● To do: The whole listing that follows is to be restated word for word, images excluded.
□ □ □ □ □
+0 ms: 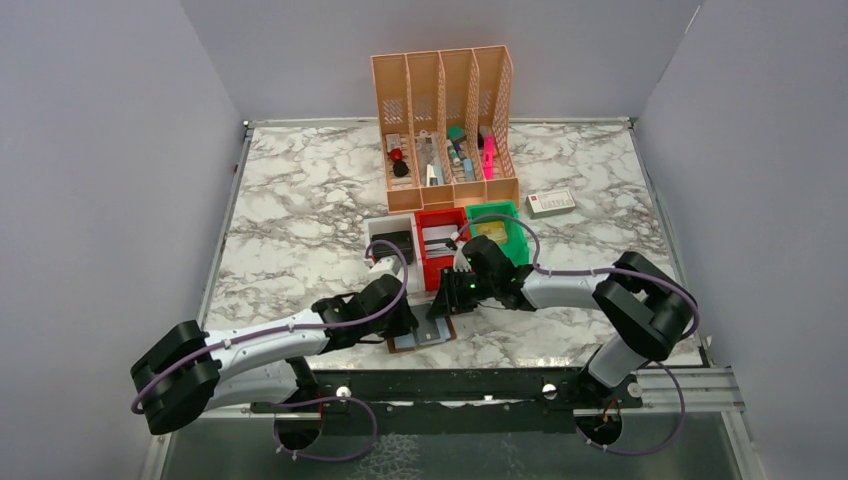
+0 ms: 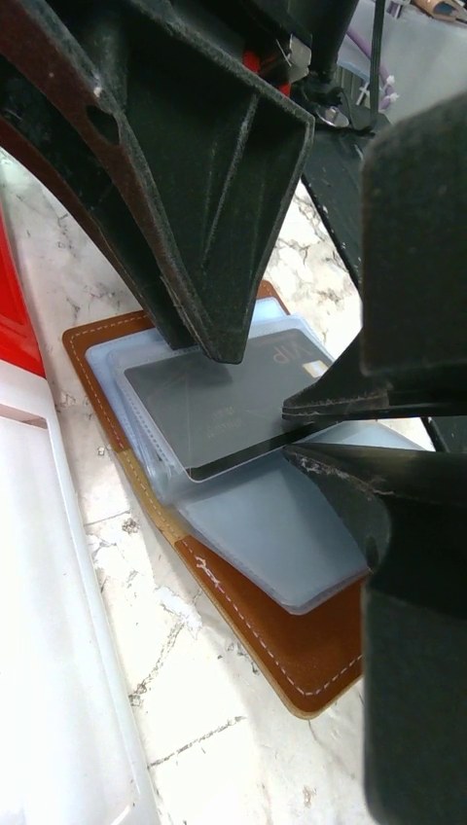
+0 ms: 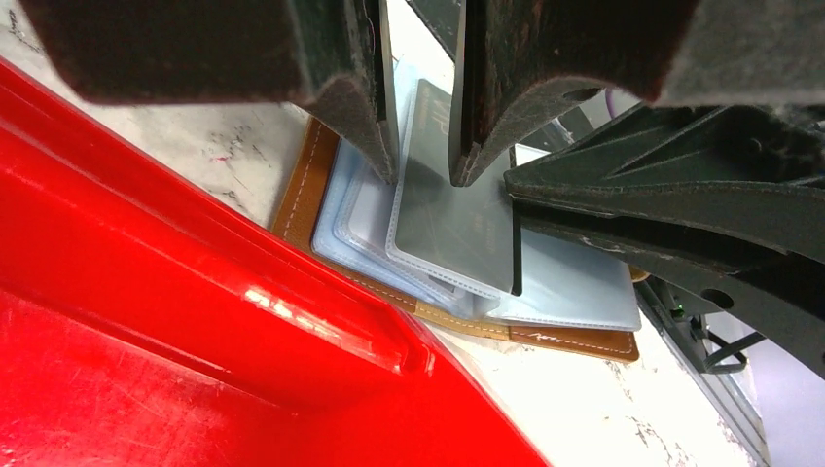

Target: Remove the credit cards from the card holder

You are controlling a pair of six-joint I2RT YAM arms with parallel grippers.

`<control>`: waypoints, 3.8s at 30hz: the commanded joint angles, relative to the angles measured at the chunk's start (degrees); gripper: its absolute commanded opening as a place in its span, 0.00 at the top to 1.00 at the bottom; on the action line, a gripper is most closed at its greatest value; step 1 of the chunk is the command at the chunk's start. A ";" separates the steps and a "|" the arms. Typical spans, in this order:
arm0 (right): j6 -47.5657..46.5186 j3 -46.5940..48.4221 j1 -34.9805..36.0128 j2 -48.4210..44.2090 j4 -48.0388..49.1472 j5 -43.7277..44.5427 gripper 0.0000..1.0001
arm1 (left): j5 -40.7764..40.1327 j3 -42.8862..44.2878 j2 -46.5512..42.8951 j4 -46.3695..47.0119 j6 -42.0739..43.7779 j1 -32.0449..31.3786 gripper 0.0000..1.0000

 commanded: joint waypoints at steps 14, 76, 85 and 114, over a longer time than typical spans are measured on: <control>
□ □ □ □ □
● Solution to the exercise:
+0 ms: 
+0 ms: 
+0 ms: 

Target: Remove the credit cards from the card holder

You are controlling a pair of six-joint I2RT YAM arms with parallel grippers.

`<control>`: waypoints, 3.8s at 30hz: the commanded joint angles, relative to the angles measured at the chunk's start (degrees); gripper: its absolute commanded opening as a place in its span, 0.00 at the top to 1.00 at the bottom; on the action line, a gripper is most closed at its greatest value; step 1 of the chunk is the command at the chunk's start. A ";" separates the steps and a "|" the arms. Typical spans, in this order:
arm0 (right): j6 -47.5657..46.5186 j3 -46.5940..48.4221 j1 -34.9805..36.0128 j2 -48.4210..44.2090 j4 -48.0388..49.1472 j5 -43.7277..44.5427 gripper 0.0000..1.0001
arm1 (left): j5 -40.7764..40.1327 j3 -42.8862..44.2878 j2 -46.5512..42.8951 j4 -46.3695..47.0119 j6 -42.0739..43.7779 j1 -32.0449..31.3786 gripper 0.0000..1.0000

 commanded: joint waypoints at steps 14, 76, 85 and 114, over a longer time than typical spans are measured on: <control>

Nothing more is needed for this answer.